Erin Woodward has been running the London Girly Book club since July 2008. Each month around 30 women turn up to a local bar to discuss Erin’s choice of a book to read. What’s interesting, according to Erin, is that 70 percent of those women go with the intent to make new friends; “The book is the one connection they have when they first turn up. It’s less intimidating if you have something to talk about. In fact no one ever turns up who hasn’t read the book.”
Erin started the group after moving to the UK from Canada and didn’t know anyone here. She looked online for a social group to join and not finding anything, she decided to form her own social meet up. Over the following months she made a close circle of friends and admit that these friends no longer attend the book club—a trend that she says continues: “Once the girls have the friendships they don’t need to go anymore. They got what they wanted!”
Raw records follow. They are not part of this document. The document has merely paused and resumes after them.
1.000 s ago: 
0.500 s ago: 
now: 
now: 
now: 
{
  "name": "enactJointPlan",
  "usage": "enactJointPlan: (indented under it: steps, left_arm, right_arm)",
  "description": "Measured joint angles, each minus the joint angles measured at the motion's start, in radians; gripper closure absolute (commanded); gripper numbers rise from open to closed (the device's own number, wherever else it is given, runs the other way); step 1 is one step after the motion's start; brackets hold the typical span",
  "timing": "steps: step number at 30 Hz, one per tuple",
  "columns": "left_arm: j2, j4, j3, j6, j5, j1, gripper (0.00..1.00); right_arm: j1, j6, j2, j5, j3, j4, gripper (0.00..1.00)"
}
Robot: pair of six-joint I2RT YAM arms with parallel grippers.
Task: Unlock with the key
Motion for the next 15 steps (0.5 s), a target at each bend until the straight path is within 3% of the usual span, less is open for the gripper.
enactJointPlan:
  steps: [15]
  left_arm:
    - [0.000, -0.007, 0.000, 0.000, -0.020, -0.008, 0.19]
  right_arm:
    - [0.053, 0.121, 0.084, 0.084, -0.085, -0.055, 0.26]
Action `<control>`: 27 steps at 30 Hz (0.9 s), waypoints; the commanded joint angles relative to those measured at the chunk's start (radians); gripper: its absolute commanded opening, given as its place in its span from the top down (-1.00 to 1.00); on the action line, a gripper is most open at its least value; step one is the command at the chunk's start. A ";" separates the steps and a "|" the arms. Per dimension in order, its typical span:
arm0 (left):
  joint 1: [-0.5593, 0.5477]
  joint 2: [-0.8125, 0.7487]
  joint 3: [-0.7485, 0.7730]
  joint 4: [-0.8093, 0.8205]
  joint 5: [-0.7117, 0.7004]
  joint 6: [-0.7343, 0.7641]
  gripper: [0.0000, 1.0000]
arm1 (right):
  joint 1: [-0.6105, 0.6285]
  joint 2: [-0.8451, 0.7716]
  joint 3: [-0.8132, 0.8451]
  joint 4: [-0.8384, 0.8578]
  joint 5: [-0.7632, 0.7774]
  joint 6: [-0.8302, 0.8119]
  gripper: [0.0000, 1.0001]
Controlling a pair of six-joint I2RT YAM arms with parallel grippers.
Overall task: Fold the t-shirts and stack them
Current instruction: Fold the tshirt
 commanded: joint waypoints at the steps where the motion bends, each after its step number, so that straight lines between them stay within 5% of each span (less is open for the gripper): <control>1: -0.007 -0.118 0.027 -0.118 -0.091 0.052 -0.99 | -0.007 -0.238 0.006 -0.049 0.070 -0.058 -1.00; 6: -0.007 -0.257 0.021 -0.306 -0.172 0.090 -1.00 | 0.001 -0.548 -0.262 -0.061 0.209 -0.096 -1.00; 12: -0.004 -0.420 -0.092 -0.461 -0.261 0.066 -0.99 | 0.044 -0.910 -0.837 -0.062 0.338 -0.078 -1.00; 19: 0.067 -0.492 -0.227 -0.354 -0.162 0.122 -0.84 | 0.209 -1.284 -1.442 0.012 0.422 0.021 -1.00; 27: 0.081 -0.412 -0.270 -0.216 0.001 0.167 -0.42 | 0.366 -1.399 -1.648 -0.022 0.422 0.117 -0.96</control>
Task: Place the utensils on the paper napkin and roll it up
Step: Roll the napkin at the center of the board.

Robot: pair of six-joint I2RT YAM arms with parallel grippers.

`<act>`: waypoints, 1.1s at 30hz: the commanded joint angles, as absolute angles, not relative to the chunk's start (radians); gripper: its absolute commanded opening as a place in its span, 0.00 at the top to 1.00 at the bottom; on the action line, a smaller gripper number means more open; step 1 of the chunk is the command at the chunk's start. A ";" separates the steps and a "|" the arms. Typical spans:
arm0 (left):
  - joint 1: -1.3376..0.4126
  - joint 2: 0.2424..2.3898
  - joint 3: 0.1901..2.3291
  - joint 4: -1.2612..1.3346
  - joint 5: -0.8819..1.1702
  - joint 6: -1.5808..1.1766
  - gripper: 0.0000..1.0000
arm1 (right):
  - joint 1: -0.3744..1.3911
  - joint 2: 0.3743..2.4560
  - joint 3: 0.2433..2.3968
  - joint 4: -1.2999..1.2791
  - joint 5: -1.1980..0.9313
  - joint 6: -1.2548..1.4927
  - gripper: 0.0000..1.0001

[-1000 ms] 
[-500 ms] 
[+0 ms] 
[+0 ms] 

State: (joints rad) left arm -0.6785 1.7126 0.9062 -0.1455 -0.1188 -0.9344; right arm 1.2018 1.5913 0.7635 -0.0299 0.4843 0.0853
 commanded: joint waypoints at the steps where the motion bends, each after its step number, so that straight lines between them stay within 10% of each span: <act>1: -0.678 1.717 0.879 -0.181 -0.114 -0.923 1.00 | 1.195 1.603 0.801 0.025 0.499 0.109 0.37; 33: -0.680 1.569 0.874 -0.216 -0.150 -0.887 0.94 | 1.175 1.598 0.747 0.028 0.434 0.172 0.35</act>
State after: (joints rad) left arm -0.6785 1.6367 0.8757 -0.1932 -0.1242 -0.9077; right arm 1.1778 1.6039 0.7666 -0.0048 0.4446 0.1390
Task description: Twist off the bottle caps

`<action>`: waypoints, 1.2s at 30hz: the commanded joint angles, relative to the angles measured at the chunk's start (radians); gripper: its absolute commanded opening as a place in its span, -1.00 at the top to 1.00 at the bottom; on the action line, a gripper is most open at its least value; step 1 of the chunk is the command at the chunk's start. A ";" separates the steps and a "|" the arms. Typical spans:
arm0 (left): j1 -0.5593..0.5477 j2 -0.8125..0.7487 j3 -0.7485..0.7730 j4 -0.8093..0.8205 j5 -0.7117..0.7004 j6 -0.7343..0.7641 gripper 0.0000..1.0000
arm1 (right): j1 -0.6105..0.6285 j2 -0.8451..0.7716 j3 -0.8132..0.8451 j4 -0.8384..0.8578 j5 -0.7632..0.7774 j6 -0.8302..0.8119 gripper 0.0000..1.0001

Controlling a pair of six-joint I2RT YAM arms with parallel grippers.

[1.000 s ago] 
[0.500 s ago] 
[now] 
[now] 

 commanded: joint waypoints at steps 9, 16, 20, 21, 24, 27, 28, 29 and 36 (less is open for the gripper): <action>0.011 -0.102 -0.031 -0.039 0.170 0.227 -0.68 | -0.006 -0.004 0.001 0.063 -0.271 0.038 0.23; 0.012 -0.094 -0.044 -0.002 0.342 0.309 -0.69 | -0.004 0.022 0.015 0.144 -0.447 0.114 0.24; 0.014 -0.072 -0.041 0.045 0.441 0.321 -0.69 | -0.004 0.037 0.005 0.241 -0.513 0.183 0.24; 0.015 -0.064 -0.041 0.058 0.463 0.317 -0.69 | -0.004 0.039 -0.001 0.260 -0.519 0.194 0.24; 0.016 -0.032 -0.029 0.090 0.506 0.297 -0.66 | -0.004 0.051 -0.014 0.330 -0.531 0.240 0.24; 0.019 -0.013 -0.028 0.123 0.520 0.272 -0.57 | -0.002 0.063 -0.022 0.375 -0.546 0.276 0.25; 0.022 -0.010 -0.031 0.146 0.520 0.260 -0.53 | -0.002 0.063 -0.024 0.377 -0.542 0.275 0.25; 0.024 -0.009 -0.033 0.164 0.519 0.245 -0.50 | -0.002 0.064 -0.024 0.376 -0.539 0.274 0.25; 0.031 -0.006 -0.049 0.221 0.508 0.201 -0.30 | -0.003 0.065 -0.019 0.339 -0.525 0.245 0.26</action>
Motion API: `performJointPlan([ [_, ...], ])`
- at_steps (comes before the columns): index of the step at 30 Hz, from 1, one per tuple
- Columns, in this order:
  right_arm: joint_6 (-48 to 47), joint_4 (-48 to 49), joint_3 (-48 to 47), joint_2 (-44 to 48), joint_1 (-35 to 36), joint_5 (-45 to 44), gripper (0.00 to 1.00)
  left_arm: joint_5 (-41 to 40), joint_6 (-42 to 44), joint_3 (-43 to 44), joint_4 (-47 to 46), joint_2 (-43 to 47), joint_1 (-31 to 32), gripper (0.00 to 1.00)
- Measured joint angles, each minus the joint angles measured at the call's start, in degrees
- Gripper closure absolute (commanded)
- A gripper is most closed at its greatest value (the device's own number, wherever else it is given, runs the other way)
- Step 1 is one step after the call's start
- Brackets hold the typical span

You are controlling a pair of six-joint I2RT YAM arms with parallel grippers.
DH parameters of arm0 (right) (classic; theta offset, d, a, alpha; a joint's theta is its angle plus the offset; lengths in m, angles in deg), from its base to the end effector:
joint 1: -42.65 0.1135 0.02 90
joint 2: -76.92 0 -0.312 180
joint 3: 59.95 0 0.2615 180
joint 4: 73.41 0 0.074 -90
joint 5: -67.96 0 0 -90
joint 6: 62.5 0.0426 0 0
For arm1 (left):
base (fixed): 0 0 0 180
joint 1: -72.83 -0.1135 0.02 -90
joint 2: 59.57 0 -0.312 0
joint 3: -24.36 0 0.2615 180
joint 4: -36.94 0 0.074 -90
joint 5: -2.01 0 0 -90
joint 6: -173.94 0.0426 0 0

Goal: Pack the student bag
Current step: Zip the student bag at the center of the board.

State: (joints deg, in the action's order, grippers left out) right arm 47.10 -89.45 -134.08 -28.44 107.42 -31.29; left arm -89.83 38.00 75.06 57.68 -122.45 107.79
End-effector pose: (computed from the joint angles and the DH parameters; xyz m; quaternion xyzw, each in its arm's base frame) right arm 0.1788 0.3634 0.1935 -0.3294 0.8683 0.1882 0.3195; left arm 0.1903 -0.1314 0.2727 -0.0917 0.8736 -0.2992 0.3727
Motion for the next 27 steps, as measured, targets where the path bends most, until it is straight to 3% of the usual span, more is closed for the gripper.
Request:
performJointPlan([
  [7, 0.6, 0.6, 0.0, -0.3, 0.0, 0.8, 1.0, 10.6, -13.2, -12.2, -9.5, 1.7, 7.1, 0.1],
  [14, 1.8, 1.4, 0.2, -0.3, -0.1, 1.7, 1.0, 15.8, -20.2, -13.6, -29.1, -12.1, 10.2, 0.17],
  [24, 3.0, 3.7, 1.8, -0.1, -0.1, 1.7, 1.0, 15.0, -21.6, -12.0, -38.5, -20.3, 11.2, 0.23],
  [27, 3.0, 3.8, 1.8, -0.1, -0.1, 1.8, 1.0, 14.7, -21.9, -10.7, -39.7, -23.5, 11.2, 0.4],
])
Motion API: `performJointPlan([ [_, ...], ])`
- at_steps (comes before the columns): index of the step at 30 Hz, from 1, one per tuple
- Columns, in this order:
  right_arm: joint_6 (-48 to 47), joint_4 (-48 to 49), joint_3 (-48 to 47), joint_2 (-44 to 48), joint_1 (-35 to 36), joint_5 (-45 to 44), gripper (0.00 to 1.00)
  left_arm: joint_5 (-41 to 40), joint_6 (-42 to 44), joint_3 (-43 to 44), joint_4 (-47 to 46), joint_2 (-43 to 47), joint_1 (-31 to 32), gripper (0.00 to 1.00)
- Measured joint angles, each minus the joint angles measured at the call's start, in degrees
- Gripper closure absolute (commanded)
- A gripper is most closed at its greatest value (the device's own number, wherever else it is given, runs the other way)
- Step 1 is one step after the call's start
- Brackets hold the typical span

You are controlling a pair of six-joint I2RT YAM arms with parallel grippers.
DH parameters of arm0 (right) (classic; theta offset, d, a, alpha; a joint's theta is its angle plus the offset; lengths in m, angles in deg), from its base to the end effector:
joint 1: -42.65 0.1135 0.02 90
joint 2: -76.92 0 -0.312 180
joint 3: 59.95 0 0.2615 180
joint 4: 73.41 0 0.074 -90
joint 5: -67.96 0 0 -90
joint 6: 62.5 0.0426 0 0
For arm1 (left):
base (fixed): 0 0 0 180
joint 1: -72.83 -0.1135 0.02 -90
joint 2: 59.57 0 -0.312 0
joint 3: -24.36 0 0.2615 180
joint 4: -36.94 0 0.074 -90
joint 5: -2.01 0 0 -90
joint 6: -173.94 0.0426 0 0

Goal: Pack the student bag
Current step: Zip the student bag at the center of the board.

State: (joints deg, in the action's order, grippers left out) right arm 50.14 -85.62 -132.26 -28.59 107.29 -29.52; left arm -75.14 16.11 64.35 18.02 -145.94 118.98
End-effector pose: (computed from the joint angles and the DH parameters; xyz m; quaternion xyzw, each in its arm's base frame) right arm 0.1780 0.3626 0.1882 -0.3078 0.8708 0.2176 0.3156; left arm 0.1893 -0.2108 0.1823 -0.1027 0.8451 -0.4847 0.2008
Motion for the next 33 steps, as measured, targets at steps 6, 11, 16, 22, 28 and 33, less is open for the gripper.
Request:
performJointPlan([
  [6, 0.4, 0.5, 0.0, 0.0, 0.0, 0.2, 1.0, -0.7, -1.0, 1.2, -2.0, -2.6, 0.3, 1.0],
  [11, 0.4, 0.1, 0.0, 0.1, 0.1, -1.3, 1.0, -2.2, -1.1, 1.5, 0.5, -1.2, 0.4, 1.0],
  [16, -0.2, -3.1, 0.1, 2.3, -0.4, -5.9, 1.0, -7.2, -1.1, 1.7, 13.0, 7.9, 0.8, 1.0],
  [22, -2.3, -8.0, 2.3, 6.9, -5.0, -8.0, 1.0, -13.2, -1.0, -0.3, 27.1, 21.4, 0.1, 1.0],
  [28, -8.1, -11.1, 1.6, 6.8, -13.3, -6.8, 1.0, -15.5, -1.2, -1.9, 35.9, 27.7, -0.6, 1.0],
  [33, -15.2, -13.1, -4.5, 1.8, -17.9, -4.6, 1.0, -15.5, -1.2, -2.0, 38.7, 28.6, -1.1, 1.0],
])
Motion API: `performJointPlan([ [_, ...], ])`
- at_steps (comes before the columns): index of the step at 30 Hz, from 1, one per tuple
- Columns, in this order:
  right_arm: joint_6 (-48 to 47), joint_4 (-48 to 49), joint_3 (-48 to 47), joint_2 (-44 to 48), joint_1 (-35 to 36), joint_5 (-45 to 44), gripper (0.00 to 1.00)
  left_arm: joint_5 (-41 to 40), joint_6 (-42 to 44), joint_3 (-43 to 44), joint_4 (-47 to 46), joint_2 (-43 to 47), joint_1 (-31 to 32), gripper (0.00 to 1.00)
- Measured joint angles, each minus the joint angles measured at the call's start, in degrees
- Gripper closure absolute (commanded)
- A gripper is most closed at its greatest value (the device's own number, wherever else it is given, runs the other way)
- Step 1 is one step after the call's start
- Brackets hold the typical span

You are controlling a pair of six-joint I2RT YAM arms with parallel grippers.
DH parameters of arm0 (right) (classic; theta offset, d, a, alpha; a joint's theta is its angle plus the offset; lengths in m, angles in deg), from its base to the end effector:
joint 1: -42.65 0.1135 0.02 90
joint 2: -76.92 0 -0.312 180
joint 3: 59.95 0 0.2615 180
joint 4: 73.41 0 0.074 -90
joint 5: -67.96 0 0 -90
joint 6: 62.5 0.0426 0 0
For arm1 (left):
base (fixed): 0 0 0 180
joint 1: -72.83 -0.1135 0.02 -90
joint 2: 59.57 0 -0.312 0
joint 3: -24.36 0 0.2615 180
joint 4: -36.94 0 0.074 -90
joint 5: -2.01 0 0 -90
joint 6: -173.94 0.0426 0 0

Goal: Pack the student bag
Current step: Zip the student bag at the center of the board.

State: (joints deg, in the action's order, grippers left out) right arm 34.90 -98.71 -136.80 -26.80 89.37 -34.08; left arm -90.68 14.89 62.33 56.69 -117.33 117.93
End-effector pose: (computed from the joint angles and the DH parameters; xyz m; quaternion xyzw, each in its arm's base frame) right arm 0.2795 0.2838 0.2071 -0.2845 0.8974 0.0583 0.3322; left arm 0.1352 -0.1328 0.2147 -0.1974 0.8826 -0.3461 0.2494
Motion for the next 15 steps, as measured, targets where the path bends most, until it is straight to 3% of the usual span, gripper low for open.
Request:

These days you only have to look online or join any of the social networking websites such as facebook, twitter or Qype to see the choice of meet ups to attend. Meetup (www.meetup.com) is a website on a mission to ‘help the world’s people self-organise into local groups.’ The site, formed in 2001, has over 60,000 Meetup Groups scattered over 11, 507 cities worldwide—suggesting that its mission is well on target.
But why now? Indeed women have always formed social groups from the Girl Guides to mother and baby groups to the W.I (The Women's Institute) and N.W.R (The National Women's Register) but moving into the next decade it seems that we have progressed beyond the Ann Summers, Avon and Weight Watchers clubs that were popular with the eighties and nineties.